Your instructions. All that is asked is a faithful reproduction of the entries.
-- Input for this task follows --
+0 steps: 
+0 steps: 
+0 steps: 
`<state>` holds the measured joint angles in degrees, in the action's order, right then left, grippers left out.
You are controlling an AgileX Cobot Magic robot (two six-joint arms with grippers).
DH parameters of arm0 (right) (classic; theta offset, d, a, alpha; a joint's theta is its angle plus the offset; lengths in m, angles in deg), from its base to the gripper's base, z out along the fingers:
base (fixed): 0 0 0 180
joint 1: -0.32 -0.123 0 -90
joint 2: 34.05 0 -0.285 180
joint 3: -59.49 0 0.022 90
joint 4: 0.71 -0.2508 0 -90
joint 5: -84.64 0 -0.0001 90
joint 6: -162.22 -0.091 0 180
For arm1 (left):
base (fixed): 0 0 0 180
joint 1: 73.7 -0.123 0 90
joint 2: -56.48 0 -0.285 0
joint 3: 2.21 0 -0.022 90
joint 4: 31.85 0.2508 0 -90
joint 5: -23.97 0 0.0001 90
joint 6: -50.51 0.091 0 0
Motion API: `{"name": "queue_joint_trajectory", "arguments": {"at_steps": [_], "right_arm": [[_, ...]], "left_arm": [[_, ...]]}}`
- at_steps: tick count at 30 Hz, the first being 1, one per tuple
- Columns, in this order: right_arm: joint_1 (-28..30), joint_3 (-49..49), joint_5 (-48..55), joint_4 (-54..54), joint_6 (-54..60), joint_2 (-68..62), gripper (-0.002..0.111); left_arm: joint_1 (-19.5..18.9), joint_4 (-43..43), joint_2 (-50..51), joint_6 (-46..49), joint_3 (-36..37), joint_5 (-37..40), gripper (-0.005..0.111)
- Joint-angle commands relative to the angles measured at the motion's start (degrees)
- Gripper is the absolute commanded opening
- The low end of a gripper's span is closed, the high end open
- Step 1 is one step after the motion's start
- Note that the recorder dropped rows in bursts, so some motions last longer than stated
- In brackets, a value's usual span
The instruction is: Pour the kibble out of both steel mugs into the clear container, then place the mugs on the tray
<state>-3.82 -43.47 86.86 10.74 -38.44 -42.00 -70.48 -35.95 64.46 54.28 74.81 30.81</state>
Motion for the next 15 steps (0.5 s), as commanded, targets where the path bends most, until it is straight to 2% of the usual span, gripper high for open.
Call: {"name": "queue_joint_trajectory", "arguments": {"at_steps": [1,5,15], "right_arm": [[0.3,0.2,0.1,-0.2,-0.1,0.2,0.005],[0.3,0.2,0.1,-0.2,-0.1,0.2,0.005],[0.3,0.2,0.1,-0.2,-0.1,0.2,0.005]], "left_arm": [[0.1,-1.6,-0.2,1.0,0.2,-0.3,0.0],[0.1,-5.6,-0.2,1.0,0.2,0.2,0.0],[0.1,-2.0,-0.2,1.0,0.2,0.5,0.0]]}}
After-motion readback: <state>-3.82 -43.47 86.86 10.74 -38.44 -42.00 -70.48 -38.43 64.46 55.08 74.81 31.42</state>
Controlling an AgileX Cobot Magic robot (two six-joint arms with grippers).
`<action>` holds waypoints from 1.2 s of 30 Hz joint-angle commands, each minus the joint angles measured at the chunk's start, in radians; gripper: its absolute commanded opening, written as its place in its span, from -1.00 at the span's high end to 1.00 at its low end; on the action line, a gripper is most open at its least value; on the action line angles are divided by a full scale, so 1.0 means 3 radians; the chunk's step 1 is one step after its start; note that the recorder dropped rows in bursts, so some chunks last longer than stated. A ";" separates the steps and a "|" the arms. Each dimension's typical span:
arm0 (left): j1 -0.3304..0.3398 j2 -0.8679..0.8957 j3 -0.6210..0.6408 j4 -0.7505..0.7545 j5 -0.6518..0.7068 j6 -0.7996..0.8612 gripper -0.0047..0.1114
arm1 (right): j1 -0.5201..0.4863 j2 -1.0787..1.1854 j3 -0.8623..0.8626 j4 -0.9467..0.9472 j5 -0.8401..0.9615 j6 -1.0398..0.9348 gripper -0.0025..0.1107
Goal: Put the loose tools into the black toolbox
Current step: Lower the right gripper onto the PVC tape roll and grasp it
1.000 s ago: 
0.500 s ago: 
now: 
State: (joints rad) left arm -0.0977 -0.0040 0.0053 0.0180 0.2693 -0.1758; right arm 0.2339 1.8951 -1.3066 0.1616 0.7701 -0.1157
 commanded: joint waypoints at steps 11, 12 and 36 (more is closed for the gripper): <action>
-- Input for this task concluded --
Finished task.
+0 steps: 
+0 steps: 
+0 steps: 
`<state>` holds the measured joint angles in degrees, in the action's order, right then left, grippers left out.
You are controlling an AgileX Cobot Magic robot (two six-joint arms with grippers).
DH parameters of arm0 (right) (classic; theta offset, d, a, alpha; a joint's theta is its angle plus the offset; lengths in m, angles in deg), from its base to the gripper's base, z out along the fingers:
base (fixed): 0 0 0 180
joint 1: -0.32 -0.123 0 -90
joint 2: 34.05 0 -0.285 180
joint 3: -59.49 0 0.022 90
joint 4: 0.71 -0.2508 0 -90
joint 5: -84.64 0 -0.0001 90
joint 6: -162.22 -0.091 0 180
For arm1 (left):
base (fixed): 0 0 0 180
joint 1: 73.7 -0.123 0 90
joint 2: -56.48 0 -0.285 0
joint 3: 2.21 0 -0.022 90
joint 4: 31.85 0.2508 0 -90
joint 5: -23.97 0 0.0001 90
joint 6: -50.51 0.091 0 0
Motion API: `{"name": "queue_joint_trajectory", "arguments": {"at_steps": [_], "right_arm": [[_, ...]], "left_arm": [[_, ...]]}}`
- at_steps: tick count at 30 Hz, the first being 1, one per tuple
- Columns, in this order: right_arm: joint_1 (-28..30), joint_3 (-49..49), joint_5 (-48..55), joint_4 (-54..54), joint_6 (-54..60), joint_2 (-68..62), gripper (-0.002..0.111); left_arm: joint_1 (-19.5..18.9), joint_4 (-43..43), joint_2 (-50..51), joint_6 (-46..49), joint_3 (-36..37), joint_5 (-37..40), gripper (-0.005..0.111)
- Joint-angle commands relative to the angles measured at the motion's start (degrees)
- Gripper is the absolute commanded opening
- The low end of a gripper's span is closed, the high end open
- Step 1 is one step after the motion's start
- Note that the recorder dropped rows in bursts, so some motions last longer than stated
- In brackets, a value's usual span
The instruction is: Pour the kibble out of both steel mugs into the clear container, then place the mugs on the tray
<state>-3.82 -43.47 86.86 10.74 -38.44 -42.00 -70.48 -35.95 64.46 54.28 74.81 30.81</state>
Motion for the next 15 steps (0.5 s), as commanded, targets where the path bends most, until it is straight to 2% of the usual span, gripper high for open.
Call: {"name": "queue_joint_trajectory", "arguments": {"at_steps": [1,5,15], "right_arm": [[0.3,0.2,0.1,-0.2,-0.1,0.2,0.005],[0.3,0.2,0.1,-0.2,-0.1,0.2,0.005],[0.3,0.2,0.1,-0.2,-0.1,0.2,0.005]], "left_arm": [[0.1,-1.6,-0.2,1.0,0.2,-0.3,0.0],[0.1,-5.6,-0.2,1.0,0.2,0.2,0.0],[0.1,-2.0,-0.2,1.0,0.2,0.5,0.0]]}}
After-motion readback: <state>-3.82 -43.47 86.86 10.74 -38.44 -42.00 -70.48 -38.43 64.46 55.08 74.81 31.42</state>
Controlling an AgileX Cobot Magic robot (two six-joint arms with grippers).
`<action>` holds waypoints from 1.2 s of 30 Hz joint-angle commands, each minus the joint angles measured at the chunk's start, in radians; gripper: its absolute commanded opening, written as its place in its span, from -1.00 at the span's high end to 1.00 at its low end; on the action line, a gripper is most open at its least value; on the action line angles are divided by a full scale, so 1.0 means 3 radians; the chunk's step 1 is one step after its start; note that the recorder dropped rows in bursts, so some chunks last longer than stated. A ";" separates the steps and a "|" the arms. Each dimension's typical span:
arm0 (left): j1 -0.3304..0.3398 j2 -0.8679..0.8957 j3 -0.6210..0.6408 j4 -0.7505..0.7545 j5 -0.6518..0.7068 j6 -0.7996..0.8612 gripper -0.0047..0.1114
arm1 (right): j1 -0.5201..0.4863 j2 -1.0787..1.1854 j3 -0.8623..0.8626 j4 -0.9467..0.9472 j5 -0.8401..0.9615 j6 -1.0398..0.9348 gripper -0.0025..0.1107
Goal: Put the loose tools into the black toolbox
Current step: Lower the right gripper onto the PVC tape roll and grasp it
1.000 s ago: 
0.500 s ago: 
now: 
State: (joints rad) left arm -0.0977 -0.0040 0.0053 0.0180 0.2693 -0.1758; right arm 0.2339 1.8951 -1.3066 0.1616 0.7701 -0.1157
 commanded: joint waypoints at steps 11, 12 and 36 (more is closed for the gripper): <action>

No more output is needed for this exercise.